Yes life is good for Swindell. So good that he said this was the "best year of my life" near the end of his 78-minute show.
It's not hard to see why when you have an enthusiastic crowd ready to party on the Thursday night intro to the weekend. And with a young crowd dominating the audience, the drinking songs went down awfully easy.
Swindell is part of the bro-country crowd dominated by FGL and Bryan. And that means a lot of songs where drinking and chicks were key ingredients.
In the hands of Swindell, that meant not a wide musical swath and certainly one that was far more rock than country. There was no twang to be heard on this evening with about the only country elements being the use of the word "country" in a few songs.
References to drinking, beer and whiskey were far more the norm.
Swindell did an adequate job singing. He certainly can hold his own when he stays within a narrow range, which he did most of the night. Frankly, the Bryan hit "Roller Coaster," for example, was better off with his smooth as silk voice, not Swindell's. Nor did he match the soulfulness of Thomas Rhett's take of "Get Me Some of That," which Swindell helped write.
Swindell opted for songs that seemed tailor mad for radio, whether released as singles or not.
Curiously, Swindell did not play his upcoming new single, "You Should've Been Here," which goes to radio on Monday.
He also opened his encore with "Big Green Tractor," a Jason Aldean song and "Don't Happen Twice," a hit for Kenny Chesney. Now, Swindell has a chunk of songs that are recorded by others, but neither of those was a Swindell song. Nor did he happen to turn in a more convincing performance than Aldean or Chesney.
Swindell would have been better off with his own material. He certainly has enough of it.
Swindell redeemed himself on the remainder of the encore with a one-two punch of "This is How We Roll," a big hit for Florida Georgia Line, which Swindell wrote with FGL and Luke Bryan, and his own "Ain't Worth the Whiskey," with perhaps his most impassioned singing of the night.

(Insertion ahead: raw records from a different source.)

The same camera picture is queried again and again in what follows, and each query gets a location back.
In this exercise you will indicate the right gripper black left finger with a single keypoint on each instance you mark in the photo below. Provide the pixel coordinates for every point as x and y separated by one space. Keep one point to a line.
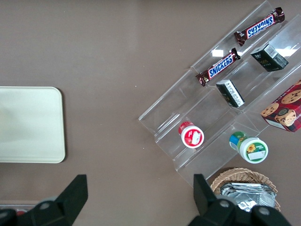
68 202

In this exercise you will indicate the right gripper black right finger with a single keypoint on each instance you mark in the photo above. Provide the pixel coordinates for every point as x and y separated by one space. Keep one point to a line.
207 207

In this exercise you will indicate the cream rectangular tray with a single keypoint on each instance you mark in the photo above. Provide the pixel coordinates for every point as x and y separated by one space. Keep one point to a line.
28 124

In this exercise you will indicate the silver foil packets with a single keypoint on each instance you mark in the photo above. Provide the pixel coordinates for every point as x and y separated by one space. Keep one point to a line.
249 195

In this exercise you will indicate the clear acrylic stepped stand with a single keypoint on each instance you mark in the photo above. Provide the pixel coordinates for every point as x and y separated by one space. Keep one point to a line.
169 113
258 77

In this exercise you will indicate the light wicker basket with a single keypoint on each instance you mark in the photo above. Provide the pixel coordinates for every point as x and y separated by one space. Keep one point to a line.
244 174

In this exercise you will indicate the red chocolate chip cookie box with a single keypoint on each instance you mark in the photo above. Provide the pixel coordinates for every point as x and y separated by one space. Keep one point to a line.
287 110

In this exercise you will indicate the red lid yogurt cup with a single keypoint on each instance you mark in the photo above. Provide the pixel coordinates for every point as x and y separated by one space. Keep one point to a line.
191 137

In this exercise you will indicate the clear acrylic bottle rack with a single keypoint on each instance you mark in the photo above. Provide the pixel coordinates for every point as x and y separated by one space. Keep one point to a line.
11 204

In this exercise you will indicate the dark green small box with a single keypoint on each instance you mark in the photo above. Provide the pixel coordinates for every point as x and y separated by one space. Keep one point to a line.
229 93
268 58

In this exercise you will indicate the Snickers chocolate bar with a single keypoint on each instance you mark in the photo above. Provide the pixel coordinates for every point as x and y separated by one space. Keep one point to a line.
219 67
258 26

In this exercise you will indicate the green lid sunflower cup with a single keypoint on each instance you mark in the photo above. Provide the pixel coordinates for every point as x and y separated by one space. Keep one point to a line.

Swindell, who came off as sufficiently likable, ought to have enough confidence in himself not need to tread upon the worn out idea of wearing a Red Sox jersey to bond with the crowd. Or where two different hats with "CS" (as in "Cole Swindell") written on them. Or a lot of backing video of himself, sometimes singing the song Swindell was performing live.
Swindell may not have the vocal chops of those he has helped pen the hits for, but with the knack for churning out radio ready songs, it's no surprise that two years after he played the House, Swindell turned it into his own house party.
Swindell friend Adam Sanders opened with a similarly-minded set. That's not a surprise given that he helped write "Ain't Worth the Whiskey" and also has Bryant to count among those who have recorded his songs. Sanders came out to sing part of "Ain't Worth the Whiskey." Sanders is following in good footsteps.